CS6093/Projects

Matching Entities and News

In this project, you will build a real time service that matches entities with news. Given a set of entities mentioned in some input text (e.g., tweets), this service will identify and ranks a set of relevant news documents. To accomplish this, you will have to accomplish the following three tasks:

1 Given an input text I (tweets, news, article) with a timestamp, you need to identify the set of entities E (PERSON, LOCATION, ORGANIZATION, MISC) present in I. To find the entities, you can use the tool described in "L. Ratinov and D. Roth Design Challenges and Misconceptions in Named Entity Recognition - CoNLL 2009", called LbjNerTagger, which is freely-available: http://cogcomp.cs.illinois.edu/page/download_view/NETagger.

2 Given the entities found in the input text and the timestamp, find the related news stories. You can do this by submitting a query to news apis, such us: google news, bing news, the NYTimes and digg.com, in

order to obtain the titles, content, links, publisher and publication date of news that have mentioned the given entities.

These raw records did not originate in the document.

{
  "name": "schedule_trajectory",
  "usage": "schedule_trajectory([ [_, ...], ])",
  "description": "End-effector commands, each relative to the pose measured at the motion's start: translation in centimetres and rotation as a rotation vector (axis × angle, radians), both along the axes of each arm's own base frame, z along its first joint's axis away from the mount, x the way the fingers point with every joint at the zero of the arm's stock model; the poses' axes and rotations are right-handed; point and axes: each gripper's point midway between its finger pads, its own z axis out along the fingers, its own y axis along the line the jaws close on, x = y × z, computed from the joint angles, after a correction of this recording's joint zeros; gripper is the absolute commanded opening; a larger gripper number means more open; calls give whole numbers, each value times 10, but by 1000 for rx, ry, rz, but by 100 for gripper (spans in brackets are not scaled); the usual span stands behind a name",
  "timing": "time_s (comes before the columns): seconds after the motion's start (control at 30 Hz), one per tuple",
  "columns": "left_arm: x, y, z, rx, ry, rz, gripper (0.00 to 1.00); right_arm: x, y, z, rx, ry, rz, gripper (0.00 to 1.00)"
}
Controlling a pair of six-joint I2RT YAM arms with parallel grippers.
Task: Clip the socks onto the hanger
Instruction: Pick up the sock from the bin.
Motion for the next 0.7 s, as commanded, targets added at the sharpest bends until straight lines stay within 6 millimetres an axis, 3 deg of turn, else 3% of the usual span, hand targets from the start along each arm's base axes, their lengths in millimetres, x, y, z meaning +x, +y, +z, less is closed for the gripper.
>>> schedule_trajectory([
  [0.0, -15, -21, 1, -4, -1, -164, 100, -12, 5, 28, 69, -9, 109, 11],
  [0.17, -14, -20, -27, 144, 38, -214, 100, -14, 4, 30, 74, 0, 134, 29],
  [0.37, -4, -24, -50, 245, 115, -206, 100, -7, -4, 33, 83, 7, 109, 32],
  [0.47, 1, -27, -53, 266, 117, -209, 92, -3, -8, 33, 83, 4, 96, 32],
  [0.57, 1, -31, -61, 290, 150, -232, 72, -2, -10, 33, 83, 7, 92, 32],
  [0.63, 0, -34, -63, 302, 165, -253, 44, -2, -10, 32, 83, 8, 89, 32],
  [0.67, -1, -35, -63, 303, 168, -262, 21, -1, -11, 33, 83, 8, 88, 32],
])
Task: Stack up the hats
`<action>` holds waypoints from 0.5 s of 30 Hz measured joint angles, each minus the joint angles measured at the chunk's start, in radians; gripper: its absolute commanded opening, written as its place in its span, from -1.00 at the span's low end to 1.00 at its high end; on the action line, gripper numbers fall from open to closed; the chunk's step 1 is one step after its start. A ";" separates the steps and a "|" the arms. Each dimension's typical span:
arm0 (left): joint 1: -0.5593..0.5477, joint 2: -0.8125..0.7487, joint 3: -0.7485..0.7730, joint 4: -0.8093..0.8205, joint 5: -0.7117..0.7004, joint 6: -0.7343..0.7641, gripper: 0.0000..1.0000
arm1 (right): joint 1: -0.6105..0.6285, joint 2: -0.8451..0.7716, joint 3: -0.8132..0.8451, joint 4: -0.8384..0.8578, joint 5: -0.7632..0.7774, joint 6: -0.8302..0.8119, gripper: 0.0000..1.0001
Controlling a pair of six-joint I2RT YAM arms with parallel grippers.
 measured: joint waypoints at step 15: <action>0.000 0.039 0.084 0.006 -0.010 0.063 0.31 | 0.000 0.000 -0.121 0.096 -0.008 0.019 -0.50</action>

3 Create a method that ranks the most relevant news. In addition to the actual entities, you should also consider the available metadata, including the input text and other features that were automatically obtained within the news, e.g., content, news title, publisher.

Here's a sample of the input for this task, which consists of a set of tweets: http://vgc.poly.edu/~juliana/courses/cs6093/Projects/TweetNews/sample.data.json

(Additional data consisting of millions of tweets will be provided to students that select this project.)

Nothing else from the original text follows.